▶ _Task to carry out_: Transcribe the entries below word for word, beginning at the line with "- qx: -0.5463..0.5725" and stopping after the line with "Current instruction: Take"; drop all pictures.

▶ _Study material_:
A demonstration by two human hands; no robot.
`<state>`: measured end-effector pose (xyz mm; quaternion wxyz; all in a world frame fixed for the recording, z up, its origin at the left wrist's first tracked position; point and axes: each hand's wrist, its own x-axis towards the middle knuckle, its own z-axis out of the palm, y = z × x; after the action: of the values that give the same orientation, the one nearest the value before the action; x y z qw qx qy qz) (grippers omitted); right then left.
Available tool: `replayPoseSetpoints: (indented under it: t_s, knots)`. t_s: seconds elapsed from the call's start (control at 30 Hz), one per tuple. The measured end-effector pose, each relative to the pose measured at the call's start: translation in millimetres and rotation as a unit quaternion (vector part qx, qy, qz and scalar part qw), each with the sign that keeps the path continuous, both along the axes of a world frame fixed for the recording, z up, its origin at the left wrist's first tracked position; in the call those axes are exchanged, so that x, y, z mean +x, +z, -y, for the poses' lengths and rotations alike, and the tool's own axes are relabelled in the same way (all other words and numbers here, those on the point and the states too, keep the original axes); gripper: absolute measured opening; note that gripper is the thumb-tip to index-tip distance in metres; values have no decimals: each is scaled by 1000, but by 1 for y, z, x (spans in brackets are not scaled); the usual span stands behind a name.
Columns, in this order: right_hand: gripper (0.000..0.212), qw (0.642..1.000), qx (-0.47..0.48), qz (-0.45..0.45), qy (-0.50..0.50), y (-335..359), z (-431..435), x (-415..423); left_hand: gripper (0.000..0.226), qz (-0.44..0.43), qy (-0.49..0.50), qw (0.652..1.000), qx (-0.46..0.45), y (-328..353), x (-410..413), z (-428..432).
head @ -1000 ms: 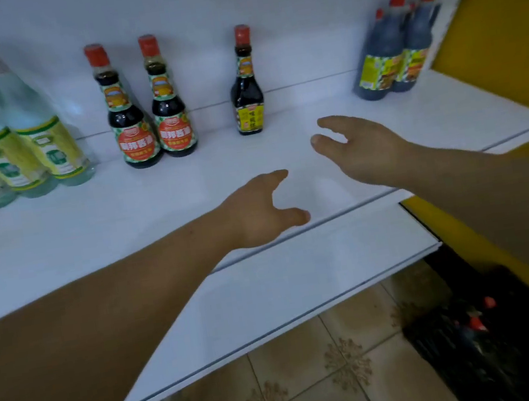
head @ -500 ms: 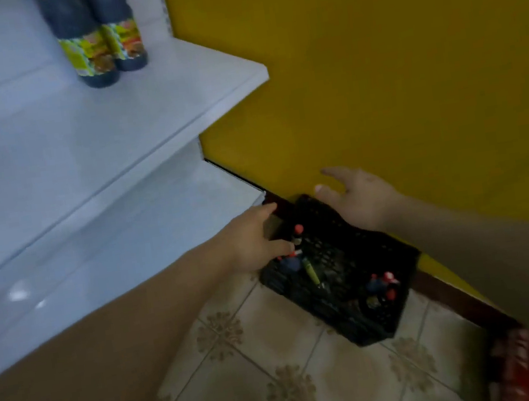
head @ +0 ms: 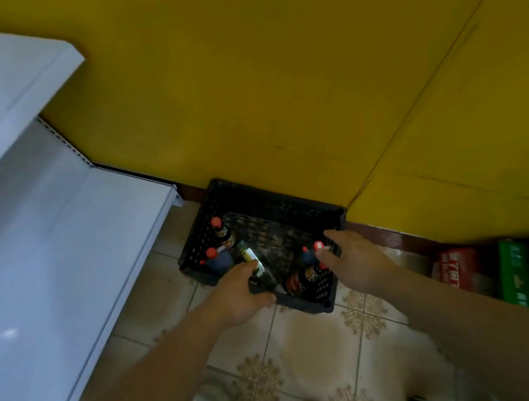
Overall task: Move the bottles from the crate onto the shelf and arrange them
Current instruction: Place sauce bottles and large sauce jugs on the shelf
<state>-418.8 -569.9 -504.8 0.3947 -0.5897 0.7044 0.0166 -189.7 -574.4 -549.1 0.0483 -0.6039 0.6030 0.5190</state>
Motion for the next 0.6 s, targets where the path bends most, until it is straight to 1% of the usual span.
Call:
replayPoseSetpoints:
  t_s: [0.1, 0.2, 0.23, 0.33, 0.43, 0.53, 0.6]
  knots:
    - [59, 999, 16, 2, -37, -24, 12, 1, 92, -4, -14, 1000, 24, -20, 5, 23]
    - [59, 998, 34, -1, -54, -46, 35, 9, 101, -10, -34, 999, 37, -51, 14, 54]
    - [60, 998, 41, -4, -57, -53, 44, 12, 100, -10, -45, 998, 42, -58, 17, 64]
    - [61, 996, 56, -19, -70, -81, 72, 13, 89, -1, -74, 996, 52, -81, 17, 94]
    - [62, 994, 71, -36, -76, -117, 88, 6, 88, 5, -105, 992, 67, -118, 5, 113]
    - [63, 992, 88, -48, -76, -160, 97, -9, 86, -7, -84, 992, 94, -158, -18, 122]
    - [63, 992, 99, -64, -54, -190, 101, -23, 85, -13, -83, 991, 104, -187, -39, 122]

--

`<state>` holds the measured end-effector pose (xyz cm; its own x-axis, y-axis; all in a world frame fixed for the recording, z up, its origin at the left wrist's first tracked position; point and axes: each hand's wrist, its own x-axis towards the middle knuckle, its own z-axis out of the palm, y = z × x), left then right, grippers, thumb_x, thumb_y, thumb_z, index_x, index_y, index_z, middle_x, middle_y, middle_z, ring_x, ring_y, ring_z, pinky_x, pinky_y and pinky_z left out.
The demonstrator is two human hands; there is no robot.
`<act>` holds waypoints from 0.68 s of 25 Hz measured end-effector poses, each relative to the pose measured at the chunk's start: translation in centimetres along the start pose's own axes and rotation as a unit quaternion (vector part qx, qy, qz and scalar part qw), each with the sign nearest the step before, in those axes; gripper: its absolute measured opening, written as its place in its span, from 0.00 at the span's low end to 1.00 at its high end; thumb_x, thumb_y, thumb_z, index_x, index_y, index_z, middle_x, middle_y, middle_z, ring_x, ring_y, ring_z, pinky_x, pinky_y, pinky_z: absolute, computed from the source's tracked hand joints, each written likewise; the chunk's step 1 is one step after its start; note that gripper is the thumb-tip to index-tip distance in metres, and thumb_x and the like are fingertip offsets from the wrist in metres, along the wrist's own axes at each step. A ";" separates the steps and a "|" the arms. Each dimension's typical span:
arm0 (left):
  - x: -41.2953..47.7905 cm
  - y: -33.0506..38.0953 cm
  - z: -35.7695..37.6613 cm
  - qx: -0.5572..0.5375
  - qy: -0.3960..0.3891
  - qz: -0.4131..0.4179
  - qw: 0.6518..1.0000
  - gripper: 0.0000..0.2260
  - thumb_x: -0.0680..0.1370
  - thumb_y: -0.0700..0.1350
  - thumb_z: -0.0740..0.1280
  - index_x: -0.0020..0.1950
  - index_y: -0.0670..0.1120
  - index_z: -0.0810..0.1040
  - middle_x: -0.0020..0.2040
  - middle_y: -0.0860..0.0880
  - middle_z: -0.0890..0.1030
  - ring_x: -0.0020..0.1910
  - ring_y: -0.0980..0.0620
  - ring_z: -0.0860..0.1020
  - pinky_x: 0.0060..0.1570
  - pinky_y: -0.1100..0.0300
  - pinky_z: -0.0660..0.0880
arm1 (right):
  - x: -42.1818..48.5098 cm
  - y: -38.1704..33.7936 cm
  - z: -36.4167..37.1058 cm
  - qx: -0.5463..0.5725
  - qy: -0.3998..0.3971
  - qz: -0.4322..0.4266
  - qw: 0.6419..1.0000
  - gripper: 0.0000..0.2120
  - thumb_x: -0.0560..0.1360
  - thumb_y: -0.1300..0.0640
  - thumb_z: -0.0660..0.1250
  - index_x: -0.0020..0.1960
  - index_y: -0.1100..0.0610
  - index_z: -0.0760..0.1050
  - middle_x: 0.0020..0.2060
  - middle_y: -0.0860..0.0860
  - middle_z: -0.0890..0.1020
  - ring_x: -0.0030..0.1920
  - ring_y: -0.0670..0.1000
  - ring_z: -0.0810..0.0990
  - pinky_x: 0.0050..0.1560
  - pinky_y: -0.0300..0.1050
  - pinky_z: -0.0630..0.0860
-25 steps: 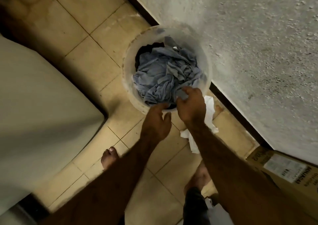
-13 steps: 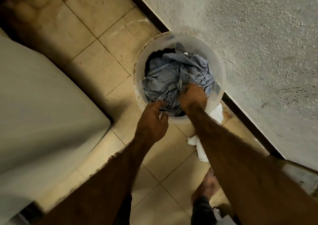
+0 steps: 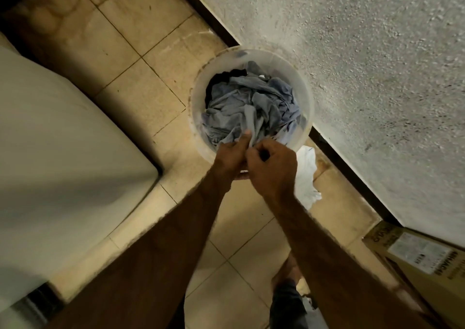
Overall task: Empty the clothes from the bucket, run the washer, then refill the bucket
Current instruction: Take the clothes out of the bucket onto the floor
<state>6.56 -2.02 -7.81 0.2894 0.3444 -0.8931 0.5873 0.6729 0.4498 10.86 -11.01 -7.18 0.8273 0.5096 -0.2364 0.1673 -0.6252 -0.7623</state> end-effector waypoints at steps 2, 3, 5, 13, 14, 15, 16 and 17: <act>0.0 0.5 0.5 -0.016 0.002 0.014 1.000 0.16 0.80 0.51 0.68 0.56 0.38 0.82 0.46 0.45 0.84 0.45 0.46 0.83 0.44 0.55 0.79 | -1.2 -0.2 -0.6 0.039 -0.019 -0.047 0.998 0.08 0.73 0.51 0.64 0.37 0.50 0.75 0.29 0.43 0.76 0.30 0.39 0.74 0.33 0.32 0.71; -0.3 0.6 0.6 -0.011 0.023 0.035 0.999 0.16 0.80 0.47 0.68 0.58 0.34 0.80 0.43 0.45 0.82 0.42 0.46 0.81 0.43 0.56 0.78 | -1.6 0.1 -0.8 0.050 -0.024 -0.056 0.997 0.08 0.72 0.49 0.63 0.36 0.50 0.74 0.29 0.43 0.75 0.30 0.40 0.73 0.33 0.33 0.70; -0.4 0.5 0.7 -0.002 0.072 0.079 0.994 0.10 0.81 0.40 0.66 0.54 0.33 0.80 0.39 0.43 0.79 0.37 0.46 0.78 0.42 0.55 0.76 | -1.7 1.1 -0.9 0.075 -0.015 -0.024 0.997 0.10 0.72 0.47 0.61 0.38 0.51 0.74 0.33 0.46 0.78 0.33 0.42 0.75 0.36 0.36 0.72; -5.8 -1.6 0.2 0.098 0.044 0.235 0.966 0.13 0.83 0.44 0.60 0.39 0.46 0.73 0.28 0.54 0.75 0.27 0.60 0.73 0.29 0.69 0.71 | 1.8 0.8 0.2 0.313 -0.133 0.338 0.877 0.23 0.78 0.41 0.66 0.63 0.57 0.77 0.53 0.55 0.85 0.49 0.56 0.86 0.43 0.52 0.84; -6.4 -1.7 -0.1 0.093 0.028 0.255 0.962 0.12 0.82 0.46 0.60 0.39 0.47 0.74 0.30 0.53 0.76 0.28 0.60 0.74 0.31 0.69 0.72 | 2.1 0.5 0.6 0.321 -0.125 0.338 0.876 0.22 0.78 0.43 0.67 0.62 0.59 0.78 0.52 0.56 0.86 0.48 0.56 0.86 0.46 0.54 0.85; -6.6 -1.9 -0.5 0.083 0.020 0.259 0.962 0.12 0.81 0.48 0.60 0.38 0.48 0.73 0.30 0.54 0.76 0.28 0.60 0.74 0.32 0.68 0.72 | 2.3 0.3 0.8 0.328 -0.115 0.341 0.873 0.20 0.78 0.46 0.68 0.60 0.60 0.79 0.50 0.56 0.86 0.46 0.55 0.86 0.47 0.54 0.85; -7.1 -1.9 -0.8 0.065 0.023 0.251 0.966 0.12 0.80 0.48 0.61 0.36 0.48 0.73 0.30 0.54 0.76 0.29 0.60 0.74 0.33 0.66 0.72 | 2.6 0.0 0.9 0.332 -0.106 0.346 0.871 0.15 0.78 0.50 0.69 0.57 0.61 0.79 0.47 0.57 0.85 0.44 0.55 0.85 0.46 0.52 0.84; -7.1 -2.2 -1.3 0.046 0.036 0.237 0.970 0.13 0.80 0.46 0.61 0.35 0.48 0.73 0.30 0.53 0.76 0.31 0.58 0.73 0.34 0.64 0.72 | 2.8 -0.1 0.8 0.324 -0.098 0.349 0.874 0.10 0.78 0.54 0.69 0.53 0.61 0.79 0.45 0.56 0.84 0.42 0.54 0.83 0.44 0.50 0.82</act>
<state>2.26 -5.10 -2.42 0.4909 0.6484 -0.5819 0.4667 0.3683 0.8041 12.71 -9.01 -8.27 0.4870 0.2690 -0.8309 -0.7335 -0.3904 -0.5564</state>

▶ _Answer box_:
  - qx: -0.5463..0.5725
  - qy: -0.3998..0.3971
  - qz: -0.4322..0.4266
  - qw: 0.6419..1.0000
  - gripper: 0.0000..0.2120
  - thumb_x: -0.0560..0.1360
  - thumb_y: -0.1300..0.0640
  - thumb_z: -0.0660..0.1250
  - index_x: -0.0020..0.1960
  - index_y: -0.1100..0.0610
  - index_z: -0.0760..0.1050
  - middle_x: 0.0020..0.2060
  - middle_y: -0.0860..0.0860
  - middle_z: -0.0890..0.1020
  - ring_x: -0.0030..0.1920
  - ring_y: -0.0670..0.1000
  - ring_z: -0.0810..0.0990
  - pinky_x: 0.0050..0.1560
  - pinky_y: -0.0300..0.1050
  - pinky_z: -0.0630..0.0860
-25 steps: 
-13 steps: 
+0 steps: 
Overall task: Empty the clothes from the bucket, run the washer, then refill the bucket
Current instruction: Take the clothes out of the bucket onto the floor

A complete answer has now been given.